# DoorTrash new tricks



## joebo1963 (Dec 21, 2016)

Lately I’ve noticed when let the cruddy $3 and $4 orders timeout DoorDash sends it again in 30 seconds with 50 cents additional. Of course it’s still garbage so I let it timeout again. I’ve noticed $6 orders get an additional 25 cents second time round. 
I’ve also noticed more shopping orders including liquor stores and the liquor store orders lately are crud too. Lots of $4,5 $5 I let those go to timeout too. 
Nobody must of been accepting those garbage orders so DoorDash started stacking them. Now I see $7 or $8 for two pickup and 2 drop offs, high rises and 5 to 10 miles. More trash. I went home.


----------



## jaxbeachrides (May 27, 2015)

I wouldn't say new.


----------



## Alltel77 (Mar 3, 2019)

DD has been doing that for some time now. UE is now too.
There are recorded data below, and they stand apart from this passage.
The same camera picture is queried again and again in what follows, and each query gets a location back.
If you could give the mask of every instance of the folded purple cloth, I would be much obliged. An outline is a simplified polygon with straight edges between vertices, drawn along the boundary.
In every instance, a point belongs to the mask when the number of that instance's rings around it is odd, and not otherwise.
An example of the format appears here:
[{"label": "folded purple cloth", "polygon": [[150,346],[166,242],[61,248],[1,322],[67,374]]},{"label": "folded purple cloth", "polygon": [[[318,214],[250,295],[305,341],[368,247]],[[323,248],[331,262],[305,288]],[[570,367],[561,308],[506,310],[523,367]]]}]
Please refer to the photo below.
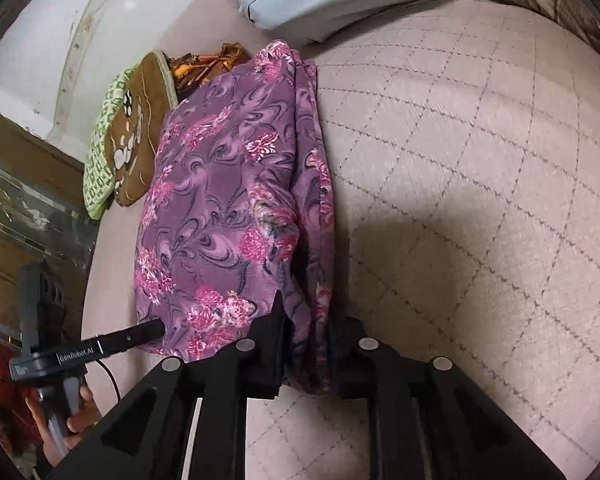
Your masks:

They all copy each other to some degree.


----------



## Uberdriver2710 (Jul 15, 2015)

Doorterds:


----------



## Chrisskates808 (Jun 17, 2021)

Not new but i get your point


----------



## Mad_Jack_Flint (Nov 19, 2020)

Yeah, I got a McDonald’s ( I know! ) for $8.50 for five miles and I stood there for seven minutes and the order was just sitting outside it bag getting cold and I asked when is it going to be bagged and the snot nose punk told me to stand there and wait, so I said loudly “ This is why I drive Pax’s now! “ and walked out the door and cancelled but before I cancelled I sent the customer a message that their food will be cold 🥶 and McDonald’s is refusing to bag the items so good luck on the next driver…

That was in San Marcos!

Even decent paying orders ain’t worth going to McDonald’s!


----------



## Uberdriver2710 (Jul 15, 2015)

Make sure it's really slow....It will seem slow if you've declined a lot of trash and DD shadow pauses you.
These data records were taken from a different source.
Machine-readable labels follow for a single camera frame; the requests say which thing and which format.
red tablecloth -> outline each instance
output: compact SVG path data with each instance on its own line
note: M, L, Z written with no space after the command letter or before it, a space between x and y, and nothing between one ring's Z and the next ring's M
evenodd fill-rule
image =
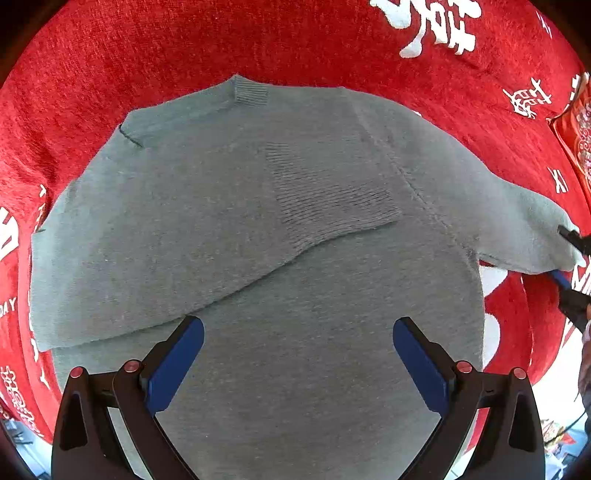
M127 112L234 73L395 100L589 233L545 121L582 71L555 26L526 0L397 1L70 0L41 30L0 90L0 391L13 413L51 440L60 391L28 321L31 234ZM539 379L561 342L556 303L545 276L509 273L485 302L501 326L488 370Z

sweater sleeve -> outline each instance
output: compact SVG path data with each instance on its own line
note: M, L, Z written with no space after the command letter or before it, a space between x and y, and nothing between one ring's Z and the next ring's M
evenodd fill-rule
M412 110L371 95L348 95L396 174L480 260L527 274L570 271L582 261L557 233L559 225L577 227L552 200L494 175L458 140Z

red fabric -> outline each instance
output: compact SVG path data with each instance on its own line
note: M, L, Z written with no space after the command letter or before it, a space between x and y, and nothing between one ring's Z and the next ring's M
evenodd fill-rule
M456 48L435 44L428 29L416 58L398 52L419 30L417 11L410 26L398 30L369 0L71 0L42 29L0 90L0 206L8 212L4 224L14 218L19 234L18 248L0 260L0 299L18 296L18 311L0 320L0 365L14 372L21 409L25 405L46 439L59 390L50 355L34 361L26 301L31 234L40 213L46 215L132 109L234 73L280 85L373 93L418 111L497 175L553 199L588 233L584 193L544 120L562 111L582 65L547 21L550 37L526 0L478 3L482 15L462 19L476 36L474 51L455 55ZM457 28L458 7L441 6L453 12ZM533 107L535 119L515 113L503 92L531 89L532 78L551 95L551 104ZM556 192L548 168L561 171L567 193ZM530 296L517 274L505 282L506 295L486 302L503 326L502 352L488 370L526 368L535 359L530 370L539 376L556 354L554 324L561 324L561 332L564 326L555 315L556 289L531 279L527 284L536 291ZM39 380L42 374L49 388Z
M580 92L572 106L550 122L591 207L591 82Z
M4 401L0 400L0 420L12 420L14 419L14 414L8 408Z

ribbed neckline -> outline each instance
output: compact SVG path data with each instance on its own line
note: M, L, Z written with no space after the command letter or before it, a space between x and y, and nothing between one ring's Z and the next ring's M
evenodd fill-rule
M241 75L233 75L225 82L182 97L133 110L125 118L122 127L129 134L161 129L164 124L198 118L234 103L264 105L269 85L254 82Z

gray sweater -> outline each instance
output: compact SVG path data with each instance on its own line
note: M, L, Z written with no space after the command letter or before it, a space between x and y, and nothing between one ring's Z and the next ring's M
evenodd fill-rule
M64 384L198 315L158 418L203 480L391 479L437 421L394 320L479 367L478 259L572 269L559 223L401 105L235 76L131 112L68 186L33 237L31 320Z
Try clearing cache, resetting the app, ending your current dash, and starting a new one.

DD likes to send garbage to glitch the app.


----------



## Chrisskates808 (Jun 17, 2021)

Uberdriver2710 said:


> Make sure it's really slow....It will seem slow if you've declined a lot of trash and DD shadow pauses you.
> 
> Try clearing cache, resetting the app, ending your current dash, and starting a new one.
> 
> DD likes to send garbage to glitch the app.


How do you that on iPhone?


----------



## Uberdriver2710 (Jul 15, 2015)

Chrisskates808 said:


> How do you that on iPhone?


I don't have an iPhart. : )


----------